### Task statement
Scan the listing for the word "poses" and report every line that contains it.

### Material provided
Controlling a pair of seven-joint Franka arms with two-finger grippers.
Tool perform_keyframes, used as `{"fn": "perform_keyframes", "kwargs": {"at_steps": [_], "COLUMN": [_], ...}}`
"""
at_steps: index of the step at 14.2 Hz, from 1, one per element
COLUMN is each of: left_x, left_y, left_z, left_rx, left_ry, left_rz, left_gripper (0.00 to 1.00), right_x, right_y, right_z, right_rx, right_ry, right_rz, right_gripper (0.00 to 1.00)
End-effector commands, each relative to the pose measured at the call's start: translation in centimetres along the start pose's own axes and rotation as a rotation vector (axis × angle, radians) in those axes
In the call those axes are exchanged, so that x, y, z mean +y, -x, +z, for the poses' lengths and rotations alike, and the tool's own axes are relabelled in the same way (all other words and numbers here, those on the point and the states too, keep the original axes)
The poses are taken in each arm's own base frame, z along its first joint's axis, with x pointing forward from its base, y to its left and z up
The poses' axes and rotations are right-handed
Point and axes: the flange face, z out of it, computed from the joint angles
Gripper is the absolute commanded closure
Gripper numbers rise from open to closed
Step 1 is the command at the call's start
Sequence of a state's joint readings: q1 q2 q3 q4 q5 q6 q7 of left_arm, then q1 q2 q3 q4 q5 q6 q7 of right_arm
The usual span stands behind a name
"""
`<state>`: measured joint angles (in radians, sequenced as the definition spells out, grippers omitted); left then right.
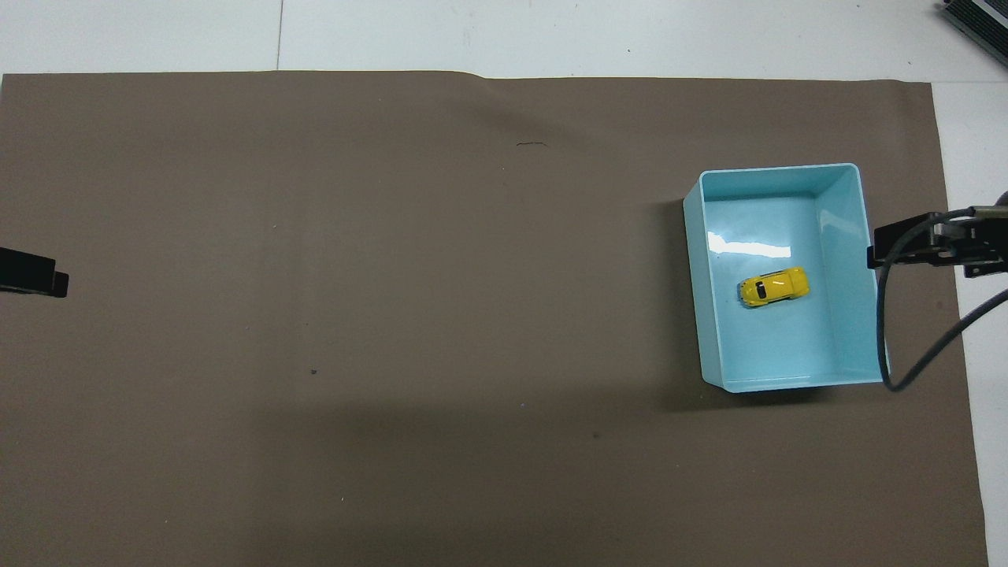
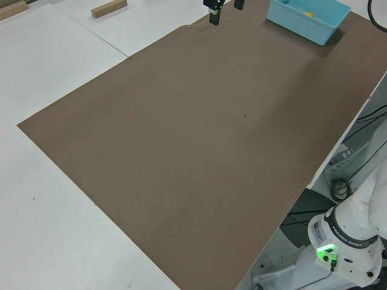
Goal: Wind up and store yellow beetle car
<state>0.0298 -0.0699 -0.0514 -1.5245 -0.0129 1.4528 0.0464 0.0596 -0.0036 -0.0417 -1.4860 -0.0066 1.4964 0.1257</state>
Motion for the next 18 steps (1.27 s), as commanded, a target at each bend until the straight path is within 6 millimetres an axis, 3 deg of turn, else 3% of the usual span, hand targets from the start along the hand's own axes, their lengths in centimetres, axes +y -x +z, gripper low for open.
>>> {"fn": "perform_keyframes", "kwargs": {"at_steps": [1, 18], "left_x": [-0.01, -0.03], "left_y": [0.79, 0.79], "left_z": [-0.16, -0.16], "left_rx": [-0.004, -0.004], "left_ry": [0.01, 0.009], "left_rz": [0.005, 0.005], "left_gripper": [0.0, 0.0], "right_x": [-0.03, 0.46], "right_y": [-0.24, -0.28], "right_z": [-0.3, -0.28], "right_rx": [-0.006, -0.008], "right_ry": [0.005, -0.003], "right_rz": [0.017, 0.027], "right_gripper": [0.0, 0.0]}}
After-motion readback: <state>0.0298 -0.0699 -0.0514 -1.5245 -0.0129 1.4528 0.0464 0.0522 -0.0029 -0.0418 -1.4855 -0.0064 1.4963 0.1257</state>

### Result
In the call those axes are exchanged, so that x, y, z mean +y, -x, +z, for the poses' lengths and rotations alike, and the tool's own axes are relabelled in the same way (all other words and numbers here, those on the point and the states too, keep the original axes)
The poses are taken in each arm's own base frame, z along its first joint's axis, with x pointing forward from its base, y to its left and z up
The poses' axes and rotations are right-handed

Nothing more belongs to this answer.